Explainer: How local warming is related to global warming – pattern scaling


Our previous explainers discussed how global average temperature is defined and showed how a small increase can lead to a disproportionate increase in extreme events. This explainer looks at how global warming is felt very differently in different parts of the world. 
 

1. When the global average temperature increases, does the temperature increase by the same amount everywhere?

The global average temperature increase is simply a spatial average of air temperatures measured over land, sea and ice across the planet. Temperature increases, however, vary considerably across the globe. While one area may tend to warm up twice as fast as the global average, another will only warm up at half the global rate. This is an important issue for countries and communities interested in knowing what warming can be expected locally in order to be able to adapt and mitigate the impact.
 
Through the analysis of historical data and climate model simulations, scientists have observed that local warming due to climate change remains proportional to global average warming, but with constants of proportionality (scaling factors) that vary spatially. In general, the scaling factors are greater over land than ocean, and greater at higher latitudes and in the interior of continents. This property, whereby local warming scales with global mean warming, is known as pattern scaling (see Q4 for references).
 

2. Which locations consistently warm more or warm less than the global average?

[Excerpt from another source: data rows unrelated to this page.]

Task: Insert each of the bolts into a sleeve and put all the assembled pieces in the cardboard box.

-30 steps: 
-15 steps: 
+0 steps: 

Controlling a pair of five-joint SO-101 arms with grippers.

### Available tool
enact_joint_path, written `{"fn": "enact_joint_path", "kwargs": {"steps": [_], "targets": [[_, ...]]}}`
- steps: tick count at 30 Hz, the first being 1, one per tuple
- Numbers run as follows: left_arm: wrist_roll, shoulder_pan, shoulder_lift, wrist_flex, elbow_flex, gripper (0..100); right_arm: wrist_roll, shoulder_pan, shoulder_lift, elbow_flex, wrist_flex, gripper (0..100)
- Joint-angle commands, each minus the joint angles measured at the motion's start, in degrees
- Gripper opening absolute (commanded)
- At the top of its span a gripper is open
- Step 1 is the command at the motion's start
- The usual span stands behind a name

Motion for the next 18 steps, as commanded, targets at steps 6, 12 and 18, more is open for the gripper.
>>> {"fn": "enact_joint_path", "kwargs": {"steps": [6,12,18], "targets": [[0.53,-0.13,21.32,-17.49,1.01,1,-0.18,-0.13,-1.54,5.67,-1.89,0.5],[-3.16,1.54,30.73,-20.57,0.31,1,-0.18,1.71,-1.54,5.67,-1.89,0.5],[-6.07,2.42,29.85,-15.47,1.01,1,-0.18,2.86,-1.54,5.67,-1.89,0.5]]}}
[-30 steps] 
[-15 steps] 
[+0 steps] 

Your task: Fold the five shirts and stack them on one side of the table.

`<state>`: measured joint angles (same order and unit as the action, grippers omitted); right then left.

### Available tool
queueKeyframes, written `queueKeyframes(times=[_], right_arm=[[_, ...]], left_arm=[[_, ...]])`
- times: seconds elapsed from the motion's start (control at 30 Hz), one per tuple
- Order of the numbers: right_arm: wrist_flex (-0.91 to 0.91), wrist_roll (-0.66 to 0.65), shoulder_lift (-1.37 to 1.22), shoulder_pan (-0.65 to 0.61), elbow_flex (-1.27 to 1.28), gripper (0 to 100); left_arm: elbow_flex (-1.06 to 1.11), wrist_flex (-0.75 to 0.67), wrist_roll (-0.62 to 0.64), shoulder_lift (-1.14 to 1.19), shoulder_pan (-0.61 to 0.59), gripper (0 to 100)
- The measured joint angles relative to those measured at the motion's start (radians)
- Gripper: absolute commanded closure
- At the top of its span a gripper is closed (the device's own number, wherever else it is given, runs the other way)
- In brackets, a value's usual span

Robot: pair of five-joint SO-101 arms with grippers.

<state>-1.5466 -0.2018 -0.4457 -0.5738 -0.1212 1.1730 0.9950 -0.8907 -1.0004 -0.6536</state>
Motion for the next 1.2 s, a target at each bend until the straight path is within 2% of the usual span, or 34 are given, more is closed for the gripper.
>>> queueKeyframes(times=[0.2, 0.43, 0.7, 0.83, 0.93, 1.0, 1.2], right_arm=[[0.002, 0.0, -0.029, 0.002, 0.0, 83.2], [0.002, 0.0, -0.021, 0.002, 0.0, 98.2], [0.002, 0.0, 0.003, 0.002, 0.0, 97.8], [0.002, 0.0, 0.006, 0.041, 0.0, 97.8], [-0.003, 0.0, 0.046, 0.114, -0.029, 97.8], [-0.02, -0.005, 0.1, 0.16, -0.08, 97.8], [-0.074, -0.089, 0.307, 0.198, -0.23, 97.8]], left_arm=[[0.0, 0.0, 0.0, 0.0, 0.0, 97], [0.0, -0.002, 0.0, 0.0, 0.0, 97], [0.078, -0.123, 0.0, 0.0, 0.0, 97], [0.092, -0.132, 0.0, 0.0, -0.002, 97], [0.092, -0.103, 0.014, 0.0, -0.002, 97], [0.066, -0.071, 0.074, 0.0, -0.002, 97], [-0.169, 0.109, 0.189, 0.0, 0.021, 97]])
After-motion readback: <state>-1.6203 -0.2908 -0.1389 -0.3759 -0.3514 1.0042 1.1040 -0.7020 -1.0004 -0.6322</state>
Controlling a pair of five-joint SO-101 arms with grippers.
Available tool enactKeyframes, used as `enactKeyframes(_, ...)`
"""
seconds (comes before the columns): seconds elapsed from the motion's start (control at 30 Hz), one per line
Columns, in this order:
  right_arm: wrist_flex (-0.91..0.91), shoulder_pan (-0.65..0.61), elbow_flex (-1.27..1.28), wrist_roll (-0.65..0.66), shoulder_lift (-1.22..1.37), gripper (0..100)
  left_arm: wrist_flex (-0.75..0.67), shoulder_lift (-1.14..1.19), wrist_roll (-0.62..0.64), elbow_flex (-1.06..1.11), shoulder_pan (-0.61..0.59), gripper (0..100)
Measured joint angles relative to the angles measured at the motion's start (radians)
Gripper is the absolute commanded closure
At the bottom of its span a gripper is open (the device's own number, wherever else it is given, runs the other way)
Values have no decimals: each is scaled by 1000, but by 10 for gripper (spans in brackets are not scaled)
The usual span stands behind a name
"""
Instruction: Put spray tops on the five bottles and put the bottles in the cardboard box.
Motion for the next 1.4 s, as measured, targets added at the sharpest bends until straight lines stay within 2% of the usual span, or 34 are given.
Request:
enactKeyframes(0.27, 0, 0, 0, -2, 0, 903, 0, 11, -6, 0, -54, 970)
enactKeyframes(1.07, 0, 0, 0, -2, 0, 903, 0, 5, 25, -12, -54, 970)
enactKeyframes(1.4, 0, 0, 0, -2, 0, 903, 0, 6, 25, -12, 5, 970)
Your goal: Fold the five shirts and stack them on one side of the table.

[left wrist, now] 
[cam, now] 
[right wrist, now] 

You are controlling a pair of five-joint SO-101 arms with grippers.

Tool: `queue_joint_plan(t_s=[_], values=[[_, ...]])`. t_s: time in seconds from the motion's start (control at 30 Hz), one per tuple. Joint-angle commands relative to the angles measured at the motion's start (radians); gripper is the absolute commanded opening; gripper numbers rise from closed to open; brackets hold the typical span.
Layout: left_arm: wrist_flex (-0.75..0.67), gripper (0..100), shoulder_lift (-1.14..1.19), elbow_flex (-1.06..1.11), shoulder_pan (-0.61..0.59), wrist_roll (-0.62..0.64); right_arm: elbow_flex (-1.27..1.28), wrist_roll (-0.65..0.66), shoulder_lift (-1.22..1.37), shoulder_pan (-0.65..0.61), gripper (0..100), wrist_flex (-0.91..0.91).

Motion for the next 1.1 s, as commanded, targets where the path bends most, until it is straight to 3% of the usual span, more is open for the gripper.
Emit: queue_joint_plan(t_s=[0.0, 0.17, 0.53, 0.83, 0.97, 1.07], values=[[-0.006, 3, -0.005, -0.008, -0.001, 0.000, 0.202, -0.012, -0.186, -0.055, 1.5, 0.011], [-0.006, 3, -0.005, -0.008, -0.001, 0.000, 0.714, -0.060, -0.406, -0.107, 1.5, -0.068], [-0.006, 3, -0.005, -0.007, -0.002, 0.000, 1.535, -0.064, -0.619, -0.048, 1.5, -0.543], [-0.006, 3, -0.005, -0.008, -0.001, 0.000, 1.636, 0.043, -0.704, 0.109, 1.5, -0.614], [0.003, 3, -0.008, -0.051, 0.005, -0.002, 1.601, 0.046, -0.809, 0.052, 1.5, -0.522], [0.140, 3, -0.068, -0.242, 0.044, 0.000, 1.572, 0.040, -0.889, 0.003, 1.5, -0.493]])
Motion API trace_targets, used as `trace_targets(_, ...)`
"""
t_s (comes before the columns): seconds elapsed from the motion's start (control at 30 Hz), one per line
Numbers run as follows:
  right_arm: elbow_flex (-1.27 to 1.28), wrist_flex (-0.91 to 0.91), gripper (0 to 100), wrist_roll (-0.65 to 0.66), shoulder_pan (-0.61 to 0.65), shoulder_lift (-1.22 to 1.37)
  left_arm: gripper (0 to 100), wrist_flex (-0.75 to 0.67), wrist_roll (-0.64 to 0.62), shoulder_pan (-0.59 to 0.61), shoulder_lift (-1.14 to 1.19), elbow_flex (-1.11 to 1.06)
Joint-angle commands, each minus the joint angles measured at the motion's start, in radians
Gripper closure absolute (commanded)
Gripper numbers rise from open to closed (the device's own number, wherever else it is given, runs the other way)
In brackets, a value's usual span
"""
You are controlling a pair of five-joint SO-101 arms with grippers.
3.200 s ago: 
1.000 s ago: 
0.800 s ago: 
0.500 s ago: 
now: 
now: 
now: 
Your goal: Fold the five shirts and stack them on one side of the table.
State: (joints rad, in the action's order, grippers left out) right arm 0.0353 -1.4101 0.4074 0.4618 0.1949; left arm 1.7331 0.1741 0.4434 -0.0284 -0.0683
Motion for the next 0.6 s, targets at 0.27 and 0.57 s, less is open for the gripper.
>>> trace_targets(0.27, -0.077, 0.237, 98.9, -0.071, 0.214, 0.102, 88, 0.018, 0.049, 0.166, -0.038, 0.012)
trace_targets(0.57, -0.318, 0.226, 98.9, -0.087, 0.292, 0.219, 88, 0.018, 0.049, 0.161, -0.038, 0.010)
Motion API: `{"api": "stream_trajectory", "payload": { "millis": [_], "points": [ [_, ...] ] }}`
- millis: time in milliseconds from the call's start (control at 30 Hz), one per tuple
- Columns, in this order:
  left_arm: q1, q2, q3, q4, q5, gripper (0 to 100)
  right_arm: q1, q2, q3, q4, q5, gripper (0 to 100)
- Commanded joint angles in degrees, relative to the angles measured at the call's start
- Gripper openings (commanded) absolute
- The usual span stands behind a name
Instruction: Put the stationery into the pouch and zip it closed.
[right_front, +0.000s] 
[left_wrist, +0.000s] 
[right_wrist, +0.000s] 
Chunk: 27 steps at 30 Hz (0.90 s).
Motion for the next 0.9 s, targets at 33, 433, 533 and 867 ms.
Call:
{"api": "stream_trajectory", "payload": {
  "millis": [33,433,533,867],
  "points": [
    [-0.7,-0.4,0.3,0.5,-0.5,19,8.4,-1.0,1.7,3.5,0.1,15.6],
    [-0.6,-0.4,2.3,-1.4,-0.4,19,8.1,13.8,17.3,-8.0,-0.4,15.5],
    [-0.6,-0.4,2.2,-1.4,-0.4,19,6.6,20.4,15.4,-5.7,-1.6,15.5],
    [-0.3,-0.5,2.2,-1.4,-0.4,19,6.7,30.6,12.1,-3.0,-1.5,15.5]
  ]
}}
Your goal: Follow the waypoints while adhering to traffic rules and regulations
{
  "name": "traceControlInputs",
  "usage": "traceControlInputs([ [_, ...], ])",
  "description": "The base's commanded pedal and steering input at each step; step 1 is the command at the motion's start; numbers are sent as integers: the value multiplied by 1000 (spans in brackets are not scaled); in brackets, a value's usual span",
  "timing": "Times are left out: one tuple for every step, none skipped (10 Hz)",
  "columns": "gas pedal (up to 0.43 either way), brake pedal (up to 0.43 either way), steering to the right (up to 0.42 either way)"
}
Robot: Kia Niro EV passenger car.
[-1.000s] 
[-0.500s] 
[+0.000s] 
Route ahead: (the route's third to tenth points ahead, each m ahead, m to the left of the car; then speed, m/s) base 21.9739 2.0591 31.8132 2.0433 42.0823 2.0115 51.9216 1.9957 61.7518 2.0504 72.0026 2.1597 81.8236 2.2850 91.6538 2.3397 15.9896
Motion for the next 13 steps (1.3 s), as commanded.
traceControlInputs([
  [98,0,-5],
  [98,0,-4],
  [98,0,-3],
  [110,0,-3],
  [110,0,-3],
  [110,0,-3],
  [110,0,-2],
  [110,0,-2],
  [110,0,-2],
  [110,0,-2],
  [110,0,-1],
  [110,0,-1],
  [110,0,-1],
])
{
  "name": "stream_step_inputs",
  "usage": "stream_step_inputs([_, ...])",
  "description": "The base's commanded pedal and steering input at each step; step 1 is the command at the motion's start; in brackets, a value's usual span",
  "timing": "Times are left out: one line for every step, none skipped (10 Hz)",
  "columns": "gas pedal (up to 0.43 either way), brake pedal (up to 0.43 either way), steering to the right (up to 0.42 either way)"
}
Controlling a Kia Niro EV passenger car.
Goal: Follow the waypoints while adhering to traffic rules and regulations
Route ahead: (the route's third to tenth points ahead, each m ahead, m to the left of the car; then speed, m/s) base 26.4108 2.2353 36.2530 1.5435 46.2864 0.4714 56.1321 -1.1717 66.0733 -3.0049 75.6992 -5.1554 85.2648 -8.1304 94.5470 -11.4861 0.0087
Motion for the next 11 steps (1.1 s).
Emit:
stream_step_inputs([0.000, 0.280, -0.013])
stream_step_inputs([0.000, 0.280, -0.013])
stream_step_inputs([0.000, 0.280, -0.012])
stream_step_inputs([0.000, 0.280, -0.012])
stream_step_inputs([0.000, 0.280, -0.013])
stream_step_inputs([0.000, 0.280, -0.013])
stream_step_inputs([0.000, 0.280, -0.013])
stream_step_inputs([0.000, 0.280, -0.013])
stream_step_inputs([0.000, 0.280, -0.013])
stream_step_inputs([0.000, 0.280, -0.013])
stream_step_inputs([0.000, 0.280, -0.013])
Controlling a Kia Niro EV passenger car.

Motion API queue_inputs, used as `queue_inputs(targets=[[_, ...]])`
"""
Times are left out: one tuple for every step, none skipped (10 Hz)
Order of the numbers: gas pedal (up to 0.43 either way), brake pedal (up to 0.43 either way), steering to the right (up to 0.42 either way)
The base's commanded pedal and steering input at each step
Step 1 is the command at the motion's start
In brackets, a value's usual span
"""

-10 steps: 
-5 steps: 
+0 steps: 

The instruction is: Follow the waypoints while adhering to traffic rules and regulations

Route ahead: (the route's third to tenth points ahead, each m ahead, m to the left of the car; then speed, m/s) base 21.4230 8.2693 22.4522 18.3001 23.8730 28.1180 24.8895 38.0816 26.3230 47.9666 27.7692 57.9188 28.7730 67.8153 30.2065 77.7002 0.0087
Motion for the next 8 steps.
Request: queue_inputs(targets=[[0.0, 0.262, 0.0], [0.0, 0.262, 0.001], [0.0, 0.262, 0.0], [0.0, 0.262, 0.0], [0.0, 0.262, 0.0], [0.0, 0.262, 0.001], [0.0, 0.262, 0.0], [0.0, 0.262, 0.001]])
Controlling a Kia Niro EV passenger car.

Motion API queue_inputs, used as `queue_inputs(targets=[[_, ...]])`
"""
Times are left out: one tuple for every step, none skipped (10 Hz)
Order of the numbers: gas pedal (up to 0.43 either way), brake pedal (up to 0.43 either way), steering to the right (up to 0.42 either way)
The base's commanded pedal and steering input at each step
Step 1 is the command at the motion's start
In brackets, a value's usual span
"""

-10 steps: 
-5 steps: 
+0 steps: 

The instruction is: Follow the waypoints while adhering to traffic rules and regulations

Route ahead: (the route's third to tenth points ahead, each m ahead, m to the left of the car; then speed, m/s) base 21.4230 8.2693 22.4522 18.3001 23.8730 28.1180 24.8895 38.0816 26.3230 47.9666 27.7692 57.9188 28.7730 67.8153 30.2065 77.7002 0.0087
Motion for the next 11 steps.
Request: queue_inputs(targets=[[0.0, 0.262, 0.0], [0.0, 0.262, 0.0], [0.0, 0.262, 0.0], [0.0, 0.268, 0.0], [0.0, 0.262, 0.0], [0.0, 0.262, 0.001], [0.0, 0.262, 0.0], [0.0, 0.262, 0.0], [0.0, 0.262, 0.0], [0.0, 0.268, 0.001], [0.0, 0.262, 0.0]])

Figure 1 shows an estimate of the scaling pattern for annual mean surface air temperature. In general, warming is much lower over the oceans than over land. Since the ocean covers about 70% of the earth’s surface, this implies that temperatures over land are warming more than the global average temperature. Warming also tends to be greater further inland than close to the coasts. Furthermore, the warming is greater at higher latitudes than in the tropics, substantially so in Canada and Russia. Finally, warming is much greater in the Arctic than in the rest of the world, at around three times the global average warming. This has important implications for the future melting of Arctic sea ice.
 

global warming picture

Figure 1. Spatial pattern showing the local warming per degree of global mean warming. This was obtained by calculating (on a 1° latitude-longitude grid) the ratio of the local temperature increase to the global average temperature increase between time periods 1980-99 and 2080-99 in the mean temperatures simulated by the CMIP5 set of climate models. [Source: Chen et al. 2022].
 

 

3. Can pattern scaling be used to project future temperature increases for any location?

Pattern scaling provides a simple method for making climate projections of local temperatures. Two local examples of the resulting projections are shown in Figure 2.
Average temperature in London had warmed by 0.9°C in 2015 since pre-industrial levels, and climate models predicted that it would reach 2.7°C by the end of the century, an increase of 2.7-0.9 = 1.8°C. Over the same period, global average temperature was predicted by climate models to rise from 1.2°C to 2.8°C, an increase of 1.6°C. Thus, the ratio of change for London is 1.8/1.6 = 1.125, and so London is projected to warm about 12.5% faster than the global average.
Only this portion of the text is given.